— TO DO —
Report the tally of lines in the material below that have the string "silver", with no other output.

-*-

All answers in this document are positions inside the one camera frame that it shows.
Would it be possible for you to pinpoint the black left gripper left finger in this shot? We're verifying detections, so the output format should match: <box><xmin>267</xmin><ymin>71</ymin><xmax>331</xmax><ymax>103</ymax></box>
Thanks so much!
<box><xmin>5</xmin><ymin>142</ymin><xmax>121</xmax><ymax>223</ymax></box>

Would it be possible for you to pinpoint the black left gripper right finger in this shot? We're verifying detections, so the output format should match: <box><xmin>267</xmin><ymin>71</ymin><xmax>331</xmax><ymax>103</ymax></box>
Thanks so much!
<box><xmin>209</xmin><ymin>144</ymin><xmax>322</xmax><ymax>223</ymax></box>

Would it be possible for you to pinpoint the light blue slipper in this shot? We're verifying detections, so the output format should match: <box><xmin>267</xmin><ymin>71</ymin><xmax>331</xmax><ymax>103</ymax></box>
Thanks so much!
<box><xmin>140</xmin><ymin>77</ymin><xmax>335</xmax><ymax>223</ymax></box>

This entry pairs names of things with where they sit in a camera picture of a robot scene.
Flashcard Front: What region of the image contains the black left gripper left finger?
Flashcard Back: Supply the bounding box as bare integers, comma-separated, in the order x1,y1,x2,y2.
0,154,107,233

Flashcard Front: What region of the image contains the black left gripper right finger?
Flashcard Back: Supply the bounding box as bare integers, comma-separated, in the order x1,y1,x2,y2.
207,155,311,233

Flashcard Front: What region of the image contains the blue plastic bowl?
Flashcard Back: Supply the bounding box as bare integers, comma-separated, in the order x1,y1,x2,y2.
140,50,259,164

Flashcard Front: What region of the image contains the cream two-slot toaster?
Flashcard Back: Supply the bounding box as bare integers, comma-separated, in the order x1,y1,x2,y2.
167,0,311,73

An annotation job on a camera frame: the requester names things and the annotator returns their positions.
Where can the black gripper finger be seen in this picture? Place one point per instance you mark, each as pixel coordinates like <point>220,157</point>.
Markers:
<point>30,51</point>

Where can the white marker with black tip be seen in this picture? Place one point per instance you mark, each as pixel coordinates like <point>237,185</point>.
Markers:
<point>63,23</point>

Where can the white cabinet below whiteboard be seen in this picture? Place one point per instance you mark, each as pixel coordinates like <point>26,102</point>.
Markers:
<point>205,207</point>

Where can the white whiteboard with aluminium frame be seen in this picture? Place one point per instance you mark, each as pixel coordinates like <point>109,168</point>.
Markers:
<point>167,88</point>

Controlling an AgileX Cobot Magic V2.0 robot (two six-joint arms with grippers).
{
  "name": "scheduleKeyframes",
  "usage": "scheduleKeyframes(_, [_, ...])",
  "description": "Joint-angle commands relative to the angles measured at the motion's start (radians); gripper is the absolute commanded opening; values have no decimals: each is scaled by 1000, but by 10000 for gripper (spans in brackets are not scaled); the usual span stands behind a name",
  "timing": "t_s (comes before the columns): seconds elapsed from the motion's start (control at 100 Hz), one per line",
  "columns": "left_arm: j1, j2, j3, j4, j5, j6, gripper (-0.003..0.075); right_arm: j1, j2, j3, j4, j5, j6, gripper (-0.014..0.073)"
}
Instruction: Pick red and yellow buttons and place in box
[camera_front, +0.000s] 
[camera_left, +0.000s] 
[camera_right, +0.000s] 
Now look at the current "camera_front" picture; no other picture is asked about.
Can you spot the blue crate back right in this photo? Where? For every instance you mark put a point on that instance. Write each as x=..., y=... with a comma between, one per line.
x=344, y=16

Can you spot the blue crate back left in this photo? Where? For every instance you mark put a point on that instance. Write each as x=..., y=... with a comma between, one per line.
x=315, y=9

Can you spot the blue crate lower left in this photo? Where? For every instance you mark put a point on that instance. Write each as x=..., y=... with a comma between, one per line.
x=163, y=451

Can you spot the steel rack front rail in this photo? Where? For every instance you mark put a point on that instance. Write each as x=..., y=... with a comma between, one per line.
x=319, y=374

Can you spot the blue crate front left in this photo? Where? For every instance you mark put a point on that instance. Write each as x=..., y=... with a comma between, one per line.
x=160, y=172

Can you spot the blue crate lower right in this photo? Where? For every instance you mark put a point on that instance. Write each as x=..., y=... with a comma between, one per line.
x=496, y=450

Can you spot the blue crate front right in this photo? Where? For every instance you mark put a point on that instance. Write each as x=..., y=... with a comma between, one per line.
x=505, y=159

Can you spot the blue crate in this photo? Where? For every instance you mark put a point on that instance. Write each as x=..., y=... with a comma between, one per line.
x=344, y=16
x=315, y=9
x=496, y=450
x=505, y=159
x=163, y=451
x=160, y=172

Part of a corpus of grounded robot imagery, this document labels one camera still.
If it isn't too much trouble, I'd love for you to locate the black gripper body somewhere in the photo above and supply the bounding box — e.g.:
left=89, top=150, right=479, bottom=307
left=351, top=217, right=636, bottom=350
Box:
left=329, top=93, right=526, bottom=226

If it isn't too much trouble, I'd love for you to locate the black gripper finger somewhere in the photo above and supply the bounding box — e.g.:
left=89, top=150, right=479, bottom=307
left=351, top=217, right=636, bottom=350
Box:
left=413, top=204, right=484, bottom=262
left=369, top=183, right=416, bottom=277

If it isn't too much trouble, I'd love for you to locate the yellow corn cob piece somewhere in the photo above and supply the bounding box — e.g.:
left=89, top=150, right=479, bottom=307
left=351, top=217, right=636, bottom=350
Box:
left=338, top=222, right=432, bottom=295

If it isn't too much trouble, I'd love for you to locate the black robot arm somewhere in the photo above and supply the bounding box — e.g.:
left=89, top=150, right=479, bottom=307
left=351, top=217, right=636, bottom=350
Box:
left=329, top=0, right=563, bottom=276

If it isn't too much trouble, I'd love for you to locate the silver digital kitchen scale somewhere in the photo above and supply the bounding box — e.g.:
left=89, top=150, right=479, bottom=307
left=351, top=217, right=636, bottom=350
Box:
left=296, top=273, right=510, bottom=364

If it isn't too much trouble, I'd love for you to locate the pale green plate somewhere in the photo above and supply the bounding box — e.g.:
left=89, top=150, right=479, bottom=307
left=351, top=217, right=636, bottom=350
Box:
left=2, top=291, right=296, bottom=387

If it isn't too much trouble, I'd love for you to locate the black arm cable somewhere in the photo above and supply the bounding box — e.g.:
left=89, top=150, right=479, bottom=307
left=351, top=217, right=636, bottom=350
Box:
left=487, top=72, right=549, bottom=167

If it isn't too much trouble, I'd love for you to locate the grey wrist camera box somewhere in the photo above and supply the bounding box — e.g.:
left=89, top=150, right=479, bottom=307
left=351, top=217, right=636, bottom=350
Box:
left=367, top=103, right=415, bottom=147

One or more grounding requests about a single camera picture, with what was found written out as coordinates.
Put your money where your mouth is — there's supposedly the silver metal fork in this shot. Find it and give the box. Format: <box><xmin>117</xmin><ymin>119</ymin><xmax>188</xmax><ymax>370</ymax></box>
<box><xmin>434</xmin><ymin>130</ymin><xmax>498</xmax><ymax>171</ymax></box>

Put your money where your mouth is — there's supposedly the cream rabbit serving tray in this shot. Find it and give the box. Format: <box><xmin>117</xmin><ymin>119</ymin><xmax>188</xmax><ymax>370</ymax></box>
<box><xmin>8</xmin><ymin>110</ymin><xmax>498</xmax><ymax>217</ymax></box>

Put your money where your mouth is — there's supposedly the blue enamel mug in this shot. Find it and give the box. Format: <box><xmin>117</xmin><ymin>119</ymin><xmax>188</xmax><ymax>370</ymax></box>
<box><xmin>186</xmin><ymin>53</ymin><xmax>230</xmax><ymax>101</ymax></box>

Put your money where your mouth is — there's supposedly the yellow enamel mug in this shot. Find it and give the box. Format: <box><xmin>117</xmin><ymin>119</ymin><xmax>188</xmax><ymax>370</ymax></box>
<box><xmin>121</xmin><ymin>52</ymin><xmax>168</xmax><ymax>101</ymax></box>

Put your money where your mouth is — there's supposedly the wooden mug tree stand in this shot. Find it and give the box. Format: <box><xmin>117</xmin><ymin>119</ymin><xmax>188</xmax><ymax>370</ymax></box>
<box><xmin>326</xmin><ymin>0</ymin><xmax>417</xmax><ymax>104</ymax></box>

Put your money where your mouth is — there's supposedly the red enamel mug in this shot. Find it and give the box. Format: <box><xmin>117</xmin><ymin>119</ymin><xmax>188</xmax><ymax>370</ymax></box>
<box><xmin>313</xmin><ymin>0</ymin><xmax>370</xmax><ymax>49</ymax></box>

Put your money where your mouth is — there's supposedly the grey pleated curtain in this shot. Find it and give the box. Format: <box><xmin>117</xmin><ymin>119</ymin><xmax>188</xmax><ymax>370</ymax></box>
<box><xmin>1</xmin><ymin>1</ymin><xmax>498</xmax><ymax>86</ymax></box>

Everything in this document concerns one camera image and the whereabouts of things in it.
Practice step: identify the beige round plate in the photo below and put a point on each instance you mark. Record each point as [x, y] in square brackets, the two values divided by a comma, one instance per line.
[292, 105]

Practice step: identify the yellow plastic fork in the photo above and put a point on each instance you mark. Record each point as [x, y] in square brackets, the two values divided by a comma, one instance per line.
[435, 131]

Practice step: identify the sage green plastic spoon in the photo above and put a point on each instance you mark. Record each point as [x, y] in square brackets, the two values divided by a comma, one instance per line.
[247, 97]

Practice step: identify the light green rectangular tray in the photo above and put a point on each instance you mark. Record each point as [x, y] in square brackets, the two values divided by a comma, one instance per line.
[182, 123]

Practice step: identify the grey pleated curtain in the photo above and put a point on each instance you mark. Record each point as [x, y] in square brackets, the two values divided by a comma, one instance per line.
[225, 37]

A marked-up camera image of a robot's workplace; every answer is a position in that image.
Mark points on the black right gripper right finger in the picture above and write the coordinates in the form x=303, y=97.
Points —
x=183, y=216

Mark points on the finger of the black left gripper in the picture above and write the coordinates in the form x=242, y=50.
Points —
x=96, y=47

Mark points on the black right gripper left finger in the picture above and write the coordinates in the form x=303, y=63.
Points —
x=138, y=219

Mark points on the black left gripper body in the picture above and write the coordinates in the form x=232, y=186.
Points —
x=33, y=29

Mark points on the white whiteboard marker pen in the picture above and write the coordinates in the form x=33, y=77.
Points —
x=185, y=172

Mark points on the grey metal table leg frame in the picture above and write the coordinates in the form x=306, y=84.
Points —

-*-

— RESULT OF THE EXERCISE —
2